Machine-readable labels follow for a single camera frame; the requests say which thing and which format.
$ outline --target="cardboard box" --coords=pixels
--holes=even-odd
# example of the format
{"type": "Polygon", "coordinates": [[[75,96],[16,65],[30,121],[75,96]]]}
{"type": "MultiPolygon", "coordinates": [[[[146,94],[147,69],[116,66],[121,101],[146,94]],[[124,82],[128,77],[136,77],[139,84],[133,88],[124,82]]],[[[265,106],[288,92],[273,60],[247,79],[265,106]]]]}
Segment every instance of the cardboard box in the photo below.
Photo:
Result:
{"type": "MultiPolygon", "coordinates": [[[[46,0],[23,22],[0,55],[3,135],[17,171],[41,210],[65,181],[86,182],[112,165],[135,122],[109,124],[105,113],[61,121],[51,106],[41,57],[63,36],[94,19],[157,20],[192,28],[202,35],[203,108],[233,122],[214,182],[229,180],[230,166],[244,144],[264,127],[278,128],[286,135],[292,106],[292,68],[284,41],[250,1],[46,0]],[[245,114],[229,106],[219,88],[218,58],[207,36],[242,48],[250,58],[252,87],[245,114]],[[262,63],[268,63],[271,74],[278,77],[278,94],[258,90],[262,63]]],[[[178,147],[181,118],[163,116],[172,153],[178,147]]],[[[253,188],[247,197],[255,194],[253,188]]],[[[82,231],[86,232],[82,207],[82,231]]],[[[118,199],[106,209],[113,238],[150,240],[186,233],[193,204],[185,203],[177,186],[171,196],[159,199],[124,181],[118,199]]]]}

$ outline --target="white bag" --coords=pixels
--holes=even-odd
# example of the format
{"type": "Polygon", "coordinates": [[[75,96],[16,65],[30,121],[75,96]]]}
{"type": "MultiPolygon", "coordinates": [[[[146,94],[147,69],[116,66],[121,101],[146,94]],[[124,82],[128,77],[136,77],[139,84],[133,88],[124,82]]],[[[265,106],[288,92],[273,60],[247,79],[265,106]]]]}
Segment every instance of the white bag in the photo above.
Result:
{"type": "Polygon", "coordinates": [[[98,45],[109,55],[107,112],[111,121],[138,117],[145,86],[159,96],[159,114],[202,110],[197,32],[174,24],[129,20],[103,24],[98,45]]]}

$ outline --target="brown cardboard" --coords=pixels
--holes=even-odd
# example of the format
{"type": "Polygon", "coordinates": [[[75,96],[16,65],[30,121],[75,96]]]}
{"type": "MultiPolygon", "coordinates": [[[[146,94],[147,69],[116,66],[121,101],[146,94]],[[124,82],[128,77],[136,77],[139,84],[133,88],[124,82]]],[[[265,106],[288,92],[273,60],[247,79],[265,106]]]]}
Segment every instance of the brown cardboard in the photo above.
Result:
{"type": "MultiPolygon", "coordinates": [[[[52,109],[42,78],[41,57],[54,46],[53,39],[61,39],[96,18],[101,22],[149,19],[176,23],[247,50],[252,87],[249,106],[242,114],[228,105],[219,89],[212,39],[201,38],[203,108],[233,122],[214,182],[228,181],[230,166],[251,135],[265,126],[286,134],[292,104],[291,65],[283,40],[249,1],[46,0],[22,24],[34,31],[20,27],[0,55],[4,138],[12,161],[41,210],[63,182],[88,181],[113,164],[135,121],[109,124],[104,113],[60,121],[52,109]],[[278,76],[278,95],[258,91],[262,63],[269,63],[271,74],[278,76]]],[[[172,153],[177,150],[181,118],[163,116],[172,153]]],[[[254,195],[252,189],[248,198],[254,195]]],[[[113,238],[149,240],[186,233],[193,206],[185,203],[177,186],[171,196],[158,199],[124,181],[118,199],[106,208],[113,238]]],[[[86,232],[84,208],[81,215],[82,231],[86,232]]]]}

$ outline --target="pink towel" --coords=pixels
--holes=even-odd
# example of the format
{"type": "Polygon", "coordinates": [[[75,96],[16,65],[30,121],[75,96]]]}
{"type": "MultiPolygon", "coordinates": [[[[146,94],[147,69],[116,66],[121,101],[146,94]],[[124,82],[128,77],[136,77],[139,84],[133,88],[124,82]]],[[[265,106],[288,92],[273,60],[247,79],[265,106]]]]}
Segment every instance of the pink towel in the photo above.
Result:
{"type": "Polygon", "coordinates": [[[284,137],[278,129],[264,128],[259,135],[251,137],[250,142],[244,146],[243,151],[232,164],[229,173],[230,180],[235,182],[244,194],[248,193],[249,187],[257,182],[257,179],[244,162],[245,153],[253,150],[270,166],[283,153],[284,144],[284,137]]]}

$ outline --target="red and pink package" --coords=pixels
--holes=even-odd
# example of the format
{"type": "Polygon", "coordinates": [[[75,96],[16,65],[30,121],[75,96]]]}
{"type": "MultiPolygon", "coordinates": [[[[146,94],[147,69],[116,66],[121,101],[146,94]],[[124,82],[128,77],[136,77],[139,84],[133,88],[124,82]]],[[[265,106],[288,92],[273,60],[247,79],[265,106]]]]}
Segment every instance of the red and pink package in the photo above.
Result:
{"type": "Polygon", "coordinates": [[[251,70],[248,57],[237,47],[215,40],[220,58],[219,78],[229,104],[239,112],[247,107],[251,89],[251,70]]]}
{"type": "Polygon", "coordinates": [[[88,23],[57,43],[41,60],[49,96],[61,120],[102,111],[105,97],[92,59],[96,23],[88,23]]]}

EXERCISE
Restate all of the lines in the material exactly as they are.

PROBLEM SOLUTION
Machine-readable labels follow for a single camera frame; the requests say which thing and which format.
$ outline --target="cardboard box" --coords=pixels
--holes=even-odd
# example of the format
{"type": "Polygon", "coordinates": [[[75,96],[16,65],[30,121],[75,96]]]}
{"type": "MultiPolygon", "coordinates": [[[[146,94],[147,69],[116,66],[121,101],[146,94]],[[124,82],[128,77],[136,77],[139,84],[133,88],[124,82]]],[[[265,106],[288,92],[273,60],[247,79],[265,106]]]]}
Segment every instance of the cardboard box in the photo below.
Photo:
Result:
{"type": "MultiPolygon", "coordinates": [[[[46,0],[23,22],[0,55],[3,135],[17,171],[41,210],[65,181],[86,182],[112,165],[135,122],[109,124],[105,113],[61,121],[51,106],[41,57],[63,36],[94,19],[157,20],[192,28],[202,35],[203,108],[233,122],[214,182],[229,180],[230,166],[244,144],[264,127],[278,128],[286,135],[292,106],[292,68],[284,41],[250,1],[46,0]],[[245,114],[229,106],[219,88],[218,58],[207,36],[242,48],[250,58],[252,87],[245,114]],[[262,63],[268,63],[271,74],[278,77],[278,94],[258,90],[262,63]]],[[[178,147],[181,118],[163,116],[172,153],[178,147]]],[[[253,188],[247,197],[255,194],[253,188]]],[[[82,231],[86,232],[82,207],[82,231]]],[[[118,199],[106,209],[113,238],[150,240],[186,233],[193,204],[185,203],[177,186],[171,196],[159,199],[124,181],[118,199]]]]}

$ outline --target="white bag" --coords=pixels
--holes=even-odd
# example of the format
{"type": "Polygon", "coordinates": [[[75,96],[16,65],[30,121],[75,96]]]}
{"type": "MultiPolygon", "coordinates": [[[[146,94],[147,69],[116,66],[121,101],[146,94]],[[124,82],[128,77],[136,77],[139,84],[133,88],[124,82]]],[[[265,106],[288,92],[273,60],[247,79],[265,106]]]]}
Segment every instance of the white bag in the photo above.
Result:
{"type": "Polygon", "coordinates": [[[98,45],[109,55],[107,112],[111,121],[138,117],[145,86],[159,96],[159,114],[202,110],[197,32],[174,24],[129,20],[103,24],[98,45]]]}

$ outline --target="brown cardboard" --coords=pixels
--holes=even-odd
# example of the format
{"type": "Polygon", "coordinates": [[[75,96],[16,65],[30,121],[75,96]]]}
{"type": "MultiPolygon", "coordinates": [[[[146,94],[147,69],[116,66],[121,101],[146,94]],[[124,82],[128,77],[136,77],[139,84],[133,88],[124,82]]],[[[265,106],[288,92],[273,60],[247,79],[265,106]]]]}
Segment every instance of the brown cardboard in the photo above.
Result:
{"type": "MultiPolygon", "coordinates": [[[[52,109],[42,78],[41,57],[54,46],[53,39],[61,39],[96,18],[101,22],[149,19],[176,23],[247,50],[252,87],[249,106],[242,114],[228,105],[219,89],[212,39],[201,38],[203,108],[233,122],[214,182],[228,181],[230,166],[251,135],[265,126],[286,134],[292,104],[291,65],[283,40],[249,1],[46,0],[22,24],[34,31],[20,27],[0,55],[4,138],[12,161],[41,210],[63,182],[88,181],[113,164],[135,121],[109,124],[104,113],[60,121],[52,109]],[[278,76],[278,95],[258,91],[262,63],[269,63],[271,74],[278,76]]],[[[172,153],[177,150],[181,118],[163,116],[172,153]]],[[[254,195],[252,189],[248,198],[254,195]]],[[[113,238],[149,240],[186,233],[193,206],[185,203],[177,186],[171,196],[158,199],[124,181],[118,199],[106,208],[113,238]]],[[[86,232],[84,208],[81,215],[82,231],[86,232]]]]}

$ outline --target="pink towel" --coords=pixels
--holes=even-odd
# example of the format
{"type": "Polygon", "coordinates": [[[75,96],[16,65],[30,121],[75,96]]]}
{"type": "MultiPolygon", "coordinates": [[[[146,94],[147,69],[116,66],[121,101],[146,94]],[[124,82],[128,77],[136,77],[139,84],[133,88],[124,82]]],[[[265,106],[288,92],[273,60],[247,79],[265,106]]]]}
Segment every instance of the pink towel in the photo above.
Result:
{"type": "Polygon", "coordinates": [[[284,137],[278,129],[264,128],[259,135],[251,137],[250,142],[244,146],[243,151],[232,164],[229,173],[230,180],[235,182],[244,194],[248,193],[249,187],[257,182],[257,179],[244,162],[245,153],[253,150],[270,166],[283,153],[284,144],[284,137]]]}

$ outline --target="red and pink package" --coords=pixels
--holes=even-odd
# example of the format
{"type": "Polygon", "coordinates": [[[75,96],[16,65],[30,121],[75,96]]]}
{"type": "MultiPolygon", "coordinates": [[[[146,94],[147,69],[116,66],[121,101],[146,94]],[[124,82],[128,77],[136,77],[139,84],[133,88],[124,82]]],[[[265,106],[288,92],[273,60],[247,79],[265,106]]]]}
Segment every instance of the red and pink package in the photo above.
Result:
{"type": "Polygon", "coordinates": [[[251,70],[248,57],[237,47],[215,40],[220,58],[219,78],[229,104],[239,112],[247,107],[251,89],[251,70]]]}
{"type": "Polygon", "coordinates": [[[88,23],[57,43],[41,60],[49,96],[61,120],[102,111],[105,97],[92,59],[96,23],[88,23]]]}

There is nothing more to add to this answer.